Through interviews, the three share their reasons for enrolling at Columbia, their motivations for protesting, and the principles guiding their movement.
Their demands were simple: they did not want their tuition dollars used to fund companies that profit from war. The students call for Columbia to divest from weapons manufacturers, echoing the activism of previous generations who protested the Vietnam War in Colombia.
“We hadn’t seen a national student movement of that size since the Vietnam anti-war struggle and the anti-apartheid struggle too, both of which were also major at Columbia,” says Workman.
“Globally, too, there are few parallels in the global student body. If we look at these global student movements, historically, they’re almost always on the right side of History, often in opposition to society.

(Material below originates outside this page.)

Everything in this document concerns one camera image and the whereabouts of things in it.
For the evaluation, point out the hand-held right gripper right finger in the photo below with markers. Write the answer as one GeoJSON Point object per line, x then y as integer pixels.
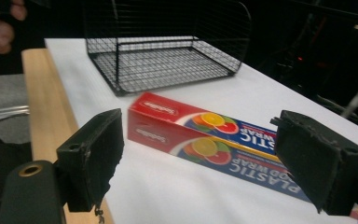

We saw that with anti-apartheid and Vietnam. It’s not different now.”
Workman does not think the success of the student movements should be judged by whether they got their universities to divest, or not.
“The encampments succeeded in changing the culture on campuses around the world, and in keeping people’s eye on Palestine. It boosted the conversation after six months of war on Gaza and the onset of media fatigue. In the US there has been a wider public shift in consciousness around Palestine, and the students played a huge role in this.”
Told in a clear, chronological structure, The Encampments traces the escalation from initial protests to the decision to occupy the university lawn.
"Students are being deported or expelled. There are private security firms on campus. People can’t cover their faces. The repression began under Biden and is now even more severe under the Trump administration"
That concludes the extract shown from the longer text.